苏澈站在队列前方的土台上,扫过每一张面孔,然后开口,清晰地覆盖了整片校场:“金兵五百骑,距我们六十里,明日清晨到达。营中现有八十人。这不是均等的战局。但河湟西营是这个谷地唯一的节点,四关镇、凉州、整条补给线都系在这座营寨上。

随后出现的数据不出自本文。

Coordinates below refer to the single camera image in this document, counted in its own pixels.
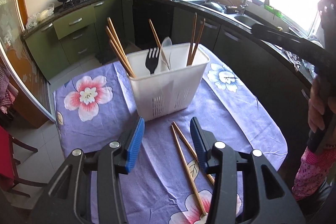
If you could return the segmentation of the person's right hand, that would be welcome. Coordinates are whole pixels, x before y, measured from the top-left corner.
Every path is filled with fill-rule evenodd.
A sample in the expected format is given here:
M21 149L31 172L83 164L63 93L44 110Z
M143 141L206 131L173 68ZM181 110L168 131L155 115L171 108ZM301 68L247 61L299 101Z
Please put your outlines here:
M325 113L325 103L319 96L320 83L317 76L312 83L310 89L310 98L308 101L308 124L312 132L324 130L325 123L323 121L323 115Z

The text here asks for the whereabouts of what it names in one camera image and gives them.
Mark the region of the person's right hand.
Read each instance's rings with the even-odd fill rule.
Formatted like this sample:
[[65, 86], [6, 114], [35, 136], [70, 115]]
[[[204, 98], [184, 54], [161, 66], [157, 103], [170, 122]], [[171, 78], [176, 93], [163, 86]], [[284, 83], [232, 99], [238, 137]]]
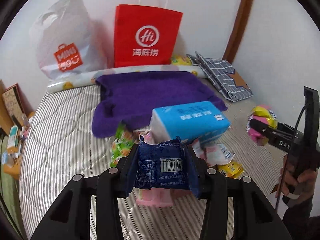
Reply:
[[294, 200], [294, 205], [299, 205], [302, 202], [310, 199], [313, 197], [313, 194], [315, 192], [315, 183], [318, 176], [318, 171], [314, 171], [311, 169], [305, 170], [303, 173], [301, 173], [297, 179], [295, 179], [292, 175], [295, 171], [294, 166], [287, 161], [287, 154], [284, 155], [283, 158], [283, 167], [280, 170], [280, 177], [279, 182], [281, 182], [281, 176], [283, 175], [285, 171], [284, 176], [284, 182], [282, 184], [282, 188], [277, 190], [276, 197], [279, 198], [280, 194], [282, 193], [284, 196], [288, 196], [289, 194], [289, 188], [288, 186], [297, 187], [298, 185], [304, 185], [304, 188], [302, 189], [299, 197]]

”

他停顿了一下。

“我不会让你们以八十人对抗五百人。列阵迎战,但不死守营墙。北面十里有处隘口,两侧山势收紧,官道从中间穿过,宽度只能容十二骑并行。把金兵的主力引到隘口前端,利用地形收紧他们的回旋余地。然后正面接敌,防住第一波冲击,切断中路。这是唯一的机会。”

校场上一片安静,没有人出声。

陈虎站在队列外侧,握刀的手微微收紧。

“点上火把,即刻出发。”

入夜后,河湟谷地北端的隘口笼罩在一片深沉的夜色中。

两侧山壁在星光下呈现出墨黑色的剪影,官道从山壁之间穿过,路面在枯水和风沙的共同作用下变成一条坚硬宽阔的通道。

苏澈站在隘口北端的阴影中,身后十余名骑兵在夜色中悄无声息地埋伏,陈虎带领步兵主力在隘口中段布防。

天边泛白时,北面传来闷雷般的声响。

五百骑金兵踏着晨光出现在谷地尽头,卷起滚滚尘土。

骑兵队列呈疏散的楔形阵,打头十余名骑手肩背弯弓,马速均匀。

苏澈在马背上坐直了身体,勒转马头,面向身后的十余名骑兵:“冲阵。把楔尖削掉。”

他催动战马,靴跟轻磕马腹,马匹从静止加速到奔跑只用了不到三息,蹄铁在干硬的土路上砸出一串急促的爆裂声。

十余名骑兵紧随其后,郭靖在左翼,陈虎在右翼。

马匹排成一条横线,八十名步卒随后压上。

金兵的楔形阵前锋在看到苏澈等人冲出的瞬间略有混乱,但很快恢复正常,前排骑兵随即调整马速与方向,试图以长弓压制。

第一轮箭雨在空中划出十几道抛物线,苏澈在箭矢落下前向外侧偏转马头,两支箭擦过他的肩膀钉入身后的地面。

其余的箭矢大多落在骑兵队列的间隙中,两名西营骑兵中箭落马,余者继续突进。

五十步。

苏澈拔出怨灵之刃,刀身出鞘的瞬间在晨光中划过一道短促的弧线。

冲入金兵队列的瞬间,他借着马匹的速度偏转刀身,以刀刃的侧面劈向最前面一名金兵骑手的肩颈,金属碰撞声和人体落地的闷响同时响起。

郭靖持长枪从左侧穿插,将一名金兵骑手挑落马下。

陈虎以横刀护住右翼,策马在敌阵边缘来回冲杀。

金兵前锋的楔尖在第一次冲击中被打散。

队列中断,后续骑兵被迫减速调整方向,隘口两侧的山壁限制了他们横向展开的幅度,骑兵阵在狭窄的通道中陷入阻塞,相互推挤。

苏澈没有恋战,拨马回撤到步兵阵线前方。

陈虎打马跟上来,肩上多了一道伤口,但握刀的手依然稳固:“楔尖削掉了,但后续还在压上来。”

苏澈点头,策马回到步兵阵线前方,横刀立马,面向金兵混乱的前锋队列。